What this task involves: Which lines of the data contain the string "scene"? Copy every one of them.

Given records:
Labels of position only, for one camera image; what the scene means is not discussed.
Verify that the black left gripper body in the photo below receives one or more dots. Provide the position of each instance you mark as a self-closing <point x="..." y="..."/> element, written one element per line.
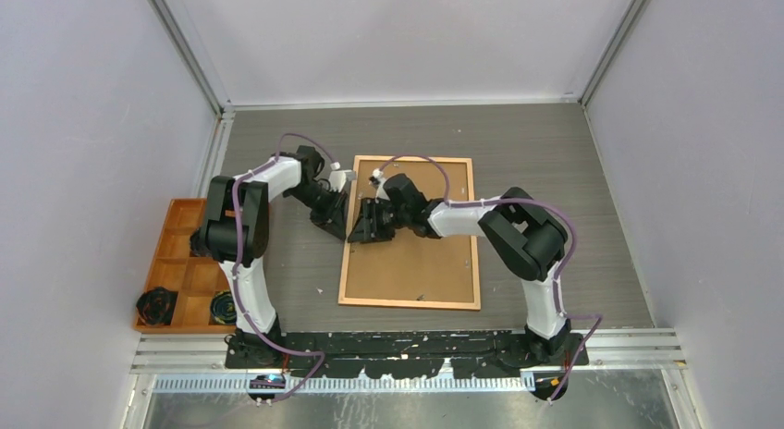
<point x="319" y="200"/>

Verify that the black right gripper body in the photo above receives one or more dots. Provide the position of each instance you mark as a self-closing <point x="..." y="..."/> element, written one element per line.
<point x="401" y="214"/>

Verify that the brown backing board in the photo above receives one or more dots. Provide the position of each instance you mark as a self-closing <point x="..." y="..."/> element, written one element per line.
<point x="416" y="267"/>

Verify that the orange wooden picture frame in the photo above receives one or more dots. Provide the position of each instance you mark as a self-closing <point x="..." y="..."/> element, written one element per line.
<point x="475" y="242"/>

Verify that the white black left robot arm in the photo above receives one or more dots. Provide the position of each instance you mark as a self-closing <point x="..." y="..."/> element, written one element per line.
<point x="235" y="229"/>

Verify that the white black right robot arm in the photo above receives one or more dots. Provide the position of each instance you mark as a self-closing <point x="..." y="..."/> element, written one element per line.
<point x="524" y="234"/>

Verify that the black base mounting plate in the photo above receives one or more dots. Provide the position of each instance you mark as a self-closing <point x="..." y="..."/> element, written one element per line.
<point x="401" y="355"/>

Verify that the dark striped tape roll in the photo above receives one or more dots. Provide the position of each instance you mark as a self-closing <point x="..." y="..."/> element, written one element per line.
<point x="222" y="308"/>

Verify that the orange compartment tray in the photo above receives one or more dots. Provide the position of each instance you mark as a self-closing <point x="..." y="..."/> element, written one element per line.
<point x="195" y="279"/>

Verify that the black tape roll lower left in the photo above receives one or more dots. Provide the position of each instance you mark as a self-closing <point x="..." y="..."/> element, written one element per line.
<point x="156" y="307"/>

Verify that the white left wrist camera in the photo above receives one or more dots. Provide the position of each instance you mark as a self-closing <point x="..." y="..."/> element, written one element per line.
<point x="340" y="178"/>

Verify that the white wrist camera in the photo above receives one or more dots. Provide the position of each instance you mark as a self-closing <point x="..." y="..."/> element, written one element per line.
<point x="340" y="178"/>
<point x="377" y="178"/>

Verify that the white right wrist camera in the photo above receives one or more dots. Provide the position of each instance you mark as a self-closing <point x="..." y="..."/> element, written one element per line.
<point x="377" y="178"/>

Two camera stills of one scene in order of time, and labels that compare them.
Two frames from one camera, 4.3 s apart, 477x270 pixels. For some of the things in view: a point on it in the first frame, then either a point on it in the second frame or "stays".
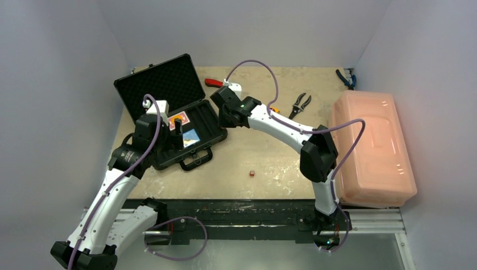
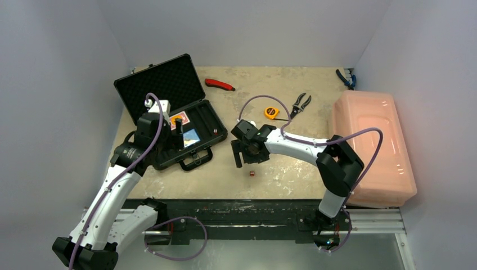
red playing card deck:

Answer box:
Labels of position only, for one camera image; what the scene means is not discussed.
Two camera stills of one scene in order of time, and labels that compare them.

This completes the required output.